Un nome che prende origine, come hanno fatto notare gli attuali sindaci, dal territorio che, delimitato dalle montagne, i tre Comuni, insieme, coprono e che prende appunto il nome di Valle Brembilla. Manca all’appello Blello, inizialmente coinvolta nel progetto di fusione e poi tiratasi indietro qualche mese fa. Brembilla e Gerosa hanno invece portato avanti l’iniziativa, che - stando a quanto detto nel corso delle riunioni organizzate per spiegare ai cittadini - in un futuro prossimo diventerò pressoché obbligatorio per i comuni piccoli, nel tentativo di tagliare le spese.

«Abbassare i costi, migliorare i servizi e ottenere finanziamenti pubblici a oggi non più possibili, visto i vincoli del patto di stabilità»: sono questi i punti di forza della fusione spiegati dai sindaci Gianni Salvi di Brembilla e Pierangelo Monzani di Gerosa. «È un’opportunità che non possiamo perdere – spiegano –. Possiamo scegliere con chi fonderci, mentre in futuro i comuni saranno obbligati per imposizione ma soprattutto la fusione apre la strada a una serie di agevolazioni a oggi impensabili. Andiamo incontro ad anni difficili senza alcun trasferimento statale: con la fusione percepiremo 180 mila euro annui».
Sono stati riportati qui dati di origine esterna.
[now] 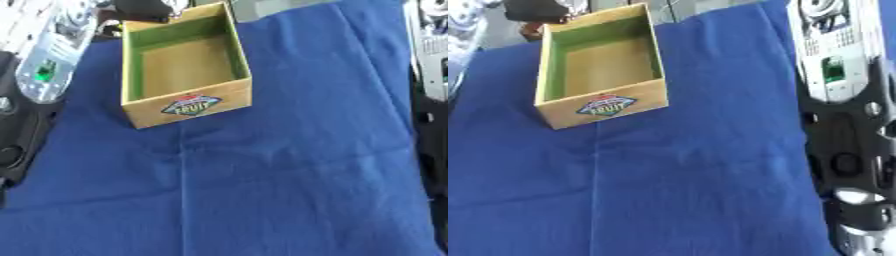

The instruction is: Pick up objects on the table and place them in the box.

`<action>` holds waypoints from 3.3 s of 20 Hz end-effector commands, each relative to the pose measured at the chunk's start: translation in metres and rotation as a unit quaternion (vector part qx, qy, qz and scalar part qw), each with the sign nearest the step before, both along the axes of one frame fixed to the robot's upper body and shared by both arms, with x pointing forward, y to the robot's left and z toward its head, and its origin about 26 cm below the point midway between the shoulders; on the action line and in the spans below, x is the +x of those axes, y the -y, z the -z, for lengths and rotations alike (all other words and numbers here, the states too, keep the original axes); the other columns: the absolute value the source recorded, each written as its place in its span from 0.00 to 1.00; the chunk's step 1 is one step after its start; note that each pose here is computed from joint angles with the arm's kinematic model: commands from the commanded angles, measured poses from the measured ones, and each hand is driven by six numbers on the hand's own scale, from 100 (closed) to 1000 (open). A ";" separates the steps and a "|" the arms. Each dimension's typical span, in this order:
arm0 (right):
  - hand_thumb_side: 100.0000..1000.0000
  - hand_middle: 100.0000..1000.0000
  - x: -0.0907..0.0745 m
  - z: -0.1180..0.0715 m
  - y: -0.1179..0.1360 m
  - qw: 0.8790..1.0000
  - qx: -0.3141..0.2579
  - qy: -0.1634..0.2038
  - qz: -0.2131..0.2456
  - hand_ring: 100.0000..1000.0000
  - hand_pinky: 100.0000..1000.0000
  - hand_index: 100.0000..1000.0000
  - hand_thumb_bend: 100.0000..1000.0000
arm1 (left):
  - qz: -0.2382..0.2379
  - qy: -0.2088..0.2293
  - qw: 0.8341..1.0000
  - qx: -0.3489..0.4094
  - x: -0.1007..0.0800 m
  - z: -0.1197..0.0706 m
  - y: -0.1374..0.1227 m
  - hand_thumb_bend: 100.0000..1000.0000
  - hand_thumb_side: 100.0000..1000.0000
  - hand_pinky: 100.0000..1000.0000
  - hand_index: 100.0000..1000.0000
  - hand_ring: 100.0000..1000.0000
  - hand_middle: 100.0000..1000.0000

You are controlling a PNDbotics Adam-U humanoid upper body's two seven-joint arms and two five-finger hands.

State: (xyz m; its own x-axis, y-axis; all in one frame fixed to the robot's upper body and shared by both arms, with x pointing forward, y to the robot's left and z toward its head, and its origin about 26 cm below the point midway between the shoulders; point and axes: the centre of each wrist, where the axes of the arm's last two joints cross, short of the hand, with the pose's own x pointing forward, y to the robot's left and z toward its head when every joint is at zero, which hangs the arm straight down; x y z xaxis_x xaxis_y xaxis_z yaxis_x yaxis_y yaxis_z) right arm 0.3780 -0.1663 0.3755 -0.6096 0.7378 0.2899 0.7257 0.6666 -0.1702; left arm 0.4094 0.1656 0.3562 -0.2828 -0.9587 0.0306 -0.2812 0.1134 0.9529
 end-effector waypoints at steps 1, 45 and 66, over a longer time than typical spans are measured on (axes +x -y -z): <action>0.66 0.62 -0.009 -0.017 -0.003 1.000 -0.007 0.029 -0.010 0.80 0.75 0.72 0.20 | -0.027 0.001 1.000 0.001 0.014 -0.003 -0.005 0.00 0.64 0.12 0.67 0.42 0.42; 0.63 0.62 -0.002 -0.014 -0.010 0.999 0.023 0.024 0.009 0.80 0.75 0.72 0.17 | -0.031 0.070 0.997 -0.014 0.051 0.011 -0.023 0.19 1.00 0.39 0.98 0.74 0.74; 0.74 0.63 0.035 -0.030 -0.001 0.998 -0.001 -0.047 0.032 0.81 0.76 0.73 0.26 | 0.076 0.051 0.969 -0.228 -0.035 0.112 -0.037 0.00 1.00 0.29 0.91 0.64 0.64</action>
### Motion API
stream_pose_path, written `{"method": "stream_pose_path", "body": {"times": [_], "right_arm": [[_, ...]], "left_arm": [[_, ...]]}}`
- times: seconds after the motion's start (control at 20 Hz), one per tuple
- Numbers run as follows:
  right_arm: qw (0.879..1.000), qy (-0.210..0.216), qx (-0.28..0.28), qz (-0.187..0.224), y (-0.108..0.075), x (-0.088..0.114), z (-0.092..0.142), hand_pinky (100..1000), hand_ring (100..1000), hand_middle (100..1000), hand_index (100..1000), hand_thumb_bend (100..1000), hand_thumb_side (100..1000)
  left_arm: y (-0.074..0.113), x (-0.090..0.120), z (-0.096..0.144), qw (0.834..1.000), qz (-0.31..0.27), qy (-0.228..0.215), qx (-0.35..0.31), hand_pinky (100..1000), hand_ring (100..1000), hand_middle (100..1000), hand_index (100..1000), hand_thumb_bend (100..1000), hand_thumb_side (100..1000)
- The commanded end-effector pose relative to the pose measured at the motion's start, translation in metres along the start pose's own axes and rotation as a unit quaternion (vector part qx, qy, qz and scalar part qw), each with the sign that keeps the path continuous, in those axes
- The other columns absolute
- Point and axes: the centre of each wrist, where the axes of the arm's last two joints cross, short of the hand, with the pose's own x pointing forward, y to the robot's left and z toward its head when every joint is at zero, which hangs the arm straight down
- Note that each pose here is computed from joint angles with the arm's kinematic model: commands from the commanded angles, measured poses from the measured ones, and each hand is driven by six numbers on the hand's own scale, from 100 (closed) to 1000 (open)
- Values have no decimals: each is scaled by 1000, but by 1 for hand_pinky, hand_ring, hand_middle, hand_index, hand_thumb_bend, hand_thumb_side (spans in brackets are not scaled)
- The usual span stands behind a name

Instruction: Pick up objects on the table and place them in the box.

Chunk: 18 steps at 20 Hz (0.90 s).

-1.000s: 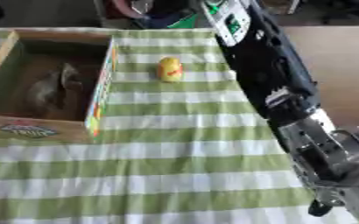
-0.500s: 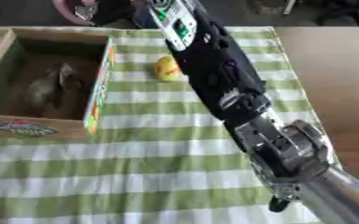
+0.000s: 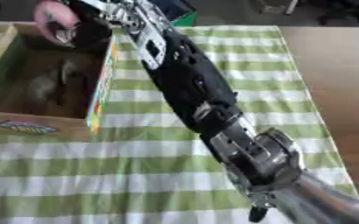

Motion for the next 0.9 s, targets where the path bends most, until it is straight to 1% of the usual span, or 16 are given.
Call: {"method": "stream_pose_path", "body": {"times": [0.05, 0.25, 0.4, 0.45, 0.6, 0.75, 0.8, 0.9], "right_arm": [[999, -3, 17, 32, 2, 1, -4, 626, 623, 306, 548, 100, 426], [997, -6, 59, 51, 17, -5, -4, 641, 673, 366, 602, 100, 454], [994, -16, 92, 63, 25, -7, -3, 662, 716, 443, 680, 100, 493], [992, -20, 102, 67, 27, -8, -3, 673, 736, 489, 713, 100, 516], [989, -28, 123, 74, 26, -9, -3, 692, 770, 596, 773, 100, 543], [988, -30, 133, 79, 24, -9, -3, 703, 788, 654, 813, 100, 558], [987, -30, 135, 79, 24, -9, -3, 709, 796, 680, 850, 136, 567], [987, -30, 138, 79, 23, -9, -3, 718, 811, 718, 886, 184, 577]], "left_arm": [[0, 9, -6, 1000, -9, -17, -15, 625, 746, 693, 747, 100, 992], [0, 9, -6, 1000, -10, -18, -14, 625, 746, 693, 747, 100, 993], [0, 9, -7, 1000, -9, -18, -15, 626, 746, 693, 747, 100, 994], [0, 8, -6, 1000, -9, -18, -15, 626, 746, 693, 747, 100, 994], [0, 8, -6, 1000, -9, -16, -14, 626, 746, 693, 747, 100, 995], [0, 8, -6, 1000, -9, -16, -15, 626, 746, 692, 747, 100, 995], [0, 8, -6, 1000, -8, -16, -15, 626, 746, 692, 746, 100, 995], [-1, 8, -6, 1000, -8, -16, -16, 627, 745, 692, 746, 100, 995]]}}
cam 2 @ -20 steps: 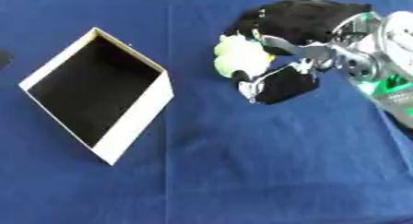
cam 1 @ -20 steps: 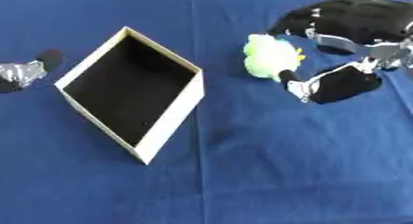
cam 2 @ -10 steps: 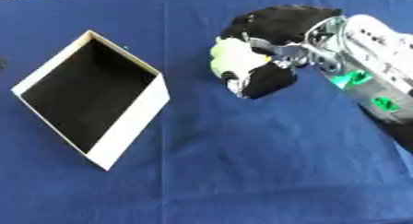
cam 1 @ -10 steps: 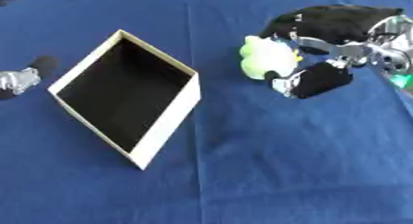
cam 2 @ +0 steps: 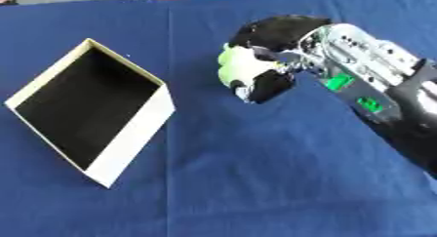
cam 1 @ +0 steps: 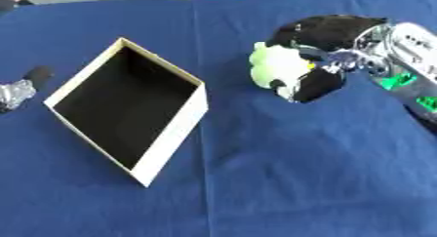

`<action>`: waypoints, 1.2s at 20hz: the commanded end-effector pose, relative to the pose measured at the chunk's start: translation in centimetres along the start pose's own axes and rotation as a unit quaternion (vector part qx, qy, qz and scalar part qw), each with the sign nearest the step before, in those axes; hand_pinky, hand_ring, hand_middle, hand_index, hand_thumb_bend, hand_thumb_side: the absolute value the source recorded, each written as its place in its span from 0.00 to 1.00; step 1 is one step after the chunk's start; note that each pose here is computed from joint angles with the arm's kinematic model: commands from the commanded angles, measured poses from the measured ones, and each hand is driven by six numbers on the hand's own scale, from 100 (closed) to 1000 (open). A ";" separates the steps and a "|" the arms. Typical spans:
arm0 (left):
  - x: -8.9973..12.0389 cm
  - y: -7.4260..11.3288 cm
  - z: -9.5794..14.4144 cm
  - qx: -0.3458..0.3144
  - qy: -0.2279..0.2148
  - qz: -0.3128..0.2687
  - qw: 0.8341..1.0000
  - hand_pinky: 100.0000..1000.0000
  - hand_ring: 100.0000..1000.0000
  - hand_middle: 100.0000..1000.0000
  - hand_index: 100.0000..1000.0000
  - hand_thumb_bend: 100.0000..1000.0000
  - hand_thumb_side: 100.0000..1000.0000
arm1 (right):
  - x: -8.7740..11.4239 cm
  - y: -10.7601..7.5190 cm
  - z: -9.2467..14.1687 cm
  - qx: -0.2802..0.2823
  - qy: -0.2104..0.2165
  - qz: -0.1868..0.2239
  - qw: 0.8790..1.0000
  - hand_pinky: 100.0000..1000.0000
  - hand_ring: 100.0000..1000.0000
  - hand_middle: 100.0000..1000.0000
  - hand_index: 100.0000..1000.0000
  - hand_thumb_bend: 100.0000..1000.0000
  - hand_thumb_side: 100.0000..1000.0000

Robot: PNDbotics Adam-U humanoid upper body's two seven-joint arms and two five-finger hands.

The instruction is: Pick up objects on the table and place them in the box.

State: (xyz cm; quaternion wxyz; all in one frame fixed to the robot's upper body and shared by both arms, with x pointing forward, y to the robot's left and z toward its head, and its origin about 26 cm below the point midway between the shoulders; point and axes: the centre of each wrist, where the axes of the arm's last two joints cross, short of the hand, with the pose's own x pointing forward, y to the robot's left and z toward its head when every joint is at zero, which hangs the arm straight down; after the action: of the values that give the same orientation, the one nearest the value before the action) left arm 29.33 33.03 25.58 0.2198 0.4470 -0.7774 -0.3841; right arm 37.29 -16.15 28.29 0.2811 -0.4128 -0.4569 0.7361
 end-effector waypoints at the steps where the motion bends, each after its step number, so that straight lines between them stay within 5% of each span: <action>1: -0.2 0.8 -0.3 0.006 -0.004 -0.010 1.000 0.47 0.63 0.63 0.78 0.46 0.58 | -0.7 -0.4 -0.7 -0.003 0.015 0.006 1.000 1.00 1.00 0.95 1.00 0.09 0.76; 13: -0.2 0.7 -0.2 0.005 -0.002 -0.004 1.000 0.47 0.63 0.63 0.78 0.46 0.58 | -3.0 2.0 -3.8 0.021 0.046 -0.009 0.999 1.00 1.00 0.95 1.00 0.08 0.79; 20: -0.3 0.7 -0.2 0.005 0.000 -0.003 1.000 0.47 0.63 0.63 0.78 0.46 0.58 | -3.5 1.1 -2.4 -0.016 0.057 -0.001 0.998 1.00 1.00 0.95 1.00 0.09 0.78; 24: -0.2 0.6 -0.3 0.004 -0.002 0.001 1.000 0.47 0.63 0.62 0.78 0.46 0.58 | -3.7 1.4 -2.9 -0.003 0.072 0.000 0.997 0.97 0.96 0.91 0.99 0.10 0.65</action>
State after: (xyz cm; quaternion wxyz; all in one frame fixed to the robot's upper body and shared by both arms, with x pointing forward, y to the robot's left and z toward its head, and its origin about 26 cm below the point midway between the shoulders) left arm 29.45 33.06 25.38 0.2268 0.4410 -0.7808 -0.3800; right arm 41.58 -17.93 26.30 0.3152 -0.4461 -0.4382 0.7139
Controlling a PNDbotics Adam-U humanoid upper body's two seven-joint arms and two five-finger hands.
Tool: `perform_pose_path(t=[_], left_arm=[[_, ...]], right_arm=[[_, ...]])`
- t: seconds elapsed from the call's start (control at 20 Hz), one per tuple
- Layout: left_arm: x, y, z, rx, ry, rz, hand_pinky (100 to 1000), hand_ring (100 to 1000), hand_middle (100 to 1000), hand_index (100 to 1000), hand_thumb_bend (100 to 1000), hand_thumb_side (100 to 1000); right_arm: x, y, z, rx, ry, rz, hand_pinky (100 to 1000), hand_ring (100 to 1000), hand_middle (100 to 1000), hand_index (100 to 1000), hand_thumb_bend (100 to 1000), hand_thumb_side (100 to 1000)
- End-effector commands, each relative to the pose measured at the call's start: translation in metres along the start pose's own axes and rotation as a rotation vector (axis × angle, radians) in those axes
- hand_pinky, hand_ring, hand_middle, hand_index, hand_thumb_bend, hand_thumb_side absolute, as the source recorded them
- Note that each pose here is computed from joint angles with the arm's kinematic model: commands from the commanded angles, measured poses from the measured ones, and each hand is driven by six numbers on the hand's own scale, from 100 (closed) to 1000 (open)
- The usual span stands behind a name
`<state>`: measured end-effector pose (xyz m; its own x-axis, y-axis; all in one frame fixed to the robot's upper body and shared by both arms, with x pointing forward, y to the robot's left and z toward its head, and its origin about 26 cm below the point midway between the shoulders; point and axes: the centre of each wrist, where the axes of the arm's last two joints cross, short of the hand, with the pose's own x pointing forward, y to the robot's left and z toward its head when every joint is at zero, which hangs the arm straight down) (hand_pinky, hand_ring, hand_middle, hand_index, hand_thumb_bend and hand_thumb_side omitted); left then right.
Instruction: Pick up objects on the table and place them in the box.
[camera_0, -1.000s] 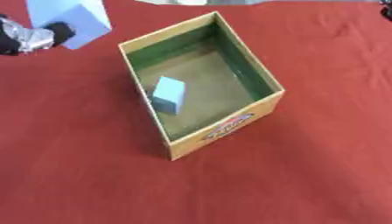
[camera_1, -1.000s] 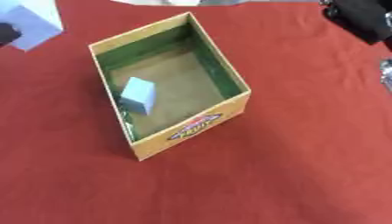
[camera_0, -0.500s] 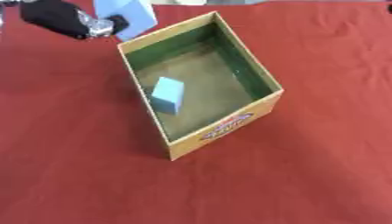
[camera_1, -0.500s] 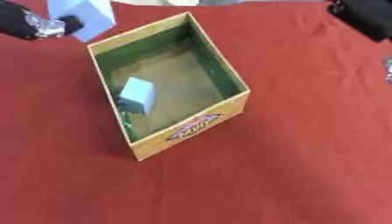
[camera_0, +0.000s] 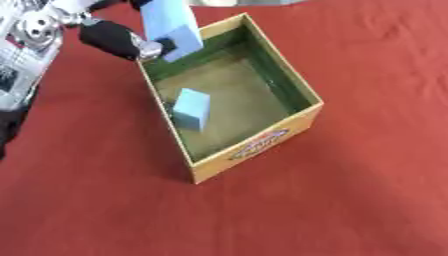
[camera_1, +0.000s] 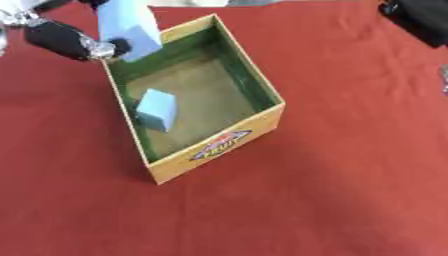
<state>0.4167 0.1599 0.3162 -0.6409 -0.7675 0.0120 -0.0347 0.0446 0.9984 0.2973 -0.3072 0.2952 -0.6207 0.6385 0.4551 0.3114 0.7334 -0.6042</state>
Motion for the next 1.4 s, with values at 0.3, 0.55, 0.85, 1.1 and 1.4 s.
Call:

Alcuni residenti, sia di Gerosa sia di Brembilla, sono però contrari: tra i punti che citano più spesso è la perdita di identità da parte delle comunità, oppure la perdita di importanza da parte della sede municipale di Gerosa. «Niente di più sbagliato che pensare scenari futuri simili – spiegano i sindaci – il municipio di Gerosa resterà un presidio e aprirà per tante pratiche. Di sicuro non verrà meno l’identità delle diverse comunità. Ogni località manterrà le proprie feste. Un nuovo “amministratore condominiale” non potrà mai intaccare l’identità delle nostre comunità, solo chi è debole e non ha radici sane e salde può percepire un simile pericolo».

Sant’Omobono e Valsecca

Anche i Comuni di Valsecca e Sant’Omobono hanno avviato da almeno un anno il processo di fusione con la discussione e l’approvazione a maggioranza del progetto.

Già da tempo i valsecchesi raggiungono Sant’Omobono per diversi servizi come la scuola. Sicuramente, a Valsecca, qualche mugugno o scontento c’è stato. Tra questi il capogruppo di minoranza della lista «Un futuro per Valsecca» Gianluigi Rota che afferma: «Sono contrario alla fusione perché si doveva fare primo lo statuto del nuovo paese e poi numerosi sono i comuni molto piccoli in Valle Imagna che hanno gli stessi nostri problemi ma non pensano alle fusioni».

Il sindaco di Valsecca Giovanni Bottani evidenzia: «È un’occasione unica difficilmente ripetibile per garantire agli abitanti di Valsecca un futuro sostenibile e nello stesso tempo ottemperare agli obblighi di legge, evitando di subire dall’alto delle scelte politiche dalla Regione o dallo Stato, che potrebbero rivelarsi molto penalizzanti».

Favorevole alla fusione anche il sindaco di Sant’Omobono Paolo Dolci, che chiosa: «Pensiamo di aver fatto la scelta migliore per i nostri cittadini e per tutta la Valle Imagna, dando un segnale netto di discontinuità con una politica fatta di poltrone e poca attenzione al territorio».